MATAINDONESIA.CO.ID, Majene – Rapat Gabungan Komisi DPRD Kabupaten Majene yang berlangsung alot pada Rabu (10/6/2026) memicu perdebatan hangat. Dipimpin langsung oleh Wakil Ketua DPRD Majene, H. Edwien Wahab, rapat ini beragenda membahas hasil verifikasi Organisasi Perangkat Daerah (OPD) terhadap Pokok-Pokok Pikiran (Pokir) DPRD dalam Dokumen Rencana Kerja (Renja) OPD Tahun 2027.
Tensi rapat mulai memanas saat peserta membedah usulan Pokir mengenai Bantuan Modal Usaha Hibah untuk pelaku UMKM. Meski usulan tersebut didasari regulasi yang kuat dan merupakan hasil penyerapan aspirasi masyarakat melalui reses, RDP, hingga konsultasi konstituen, program ini justru ditolak dan belum bisa diakomodasi. Kendala utamanya tertahan pada masalah teknis nomenklatur atau kode penginputan program di tingkat dinas.

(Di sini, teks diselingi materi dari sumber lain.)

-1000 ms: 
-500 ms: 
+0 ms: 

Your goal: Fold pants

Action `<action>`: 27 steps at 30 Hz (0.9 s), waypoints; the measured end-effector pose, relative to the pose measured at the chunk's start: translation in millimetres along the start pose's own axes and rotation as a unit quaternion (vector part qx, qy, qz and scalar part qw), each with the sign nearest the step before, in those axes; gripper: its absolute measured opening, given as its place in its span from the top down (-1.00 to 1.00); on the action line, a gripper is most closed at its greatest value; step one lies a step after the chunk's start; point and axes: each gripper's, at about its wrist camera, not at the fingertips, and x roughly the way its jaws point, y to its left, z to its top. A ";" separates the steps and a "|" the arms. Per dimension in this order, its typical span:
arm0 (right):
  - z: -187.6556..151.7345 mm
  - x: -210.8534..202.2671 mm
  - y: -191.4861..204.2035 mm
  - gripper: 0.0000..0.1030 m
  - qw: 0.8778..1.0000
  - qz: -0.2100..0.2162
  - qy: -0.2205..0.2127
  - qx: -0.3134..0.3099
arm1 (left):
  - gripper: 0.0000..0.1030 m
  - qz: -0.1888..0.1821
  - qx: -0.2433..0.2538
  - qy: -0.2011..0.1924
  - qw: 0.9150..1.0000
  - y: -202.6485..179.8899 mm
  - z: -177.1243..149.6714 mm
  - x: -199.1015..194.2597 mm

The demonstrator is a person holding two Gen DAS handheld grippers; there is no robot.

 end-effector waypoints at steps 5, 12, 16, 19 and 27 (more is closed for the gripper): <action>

Menanggapi kendala tersebut, DPRD Majene mendesak bagian perencanaan daerah dan Dinas Koperasi, UKM, Perdagangan, dan Perindustrian untuk segera membangun komunikasi yang lebih intens. Pihak legislatif menegaskan agar persoalan teknis ini tuntas sebelum dokumen Rencana Kerja Pemerintah Daerah (RKPD) masuk ke tahap verifikasi tingkat provinsi. Langkah ini krusial untuk memastikan aspirasi masyarakat tidak sekadar menjadi program di atas kertas, melainkan benar-benar menghadirkan manfaat nyata bagi para pelaku UMKM di Majene.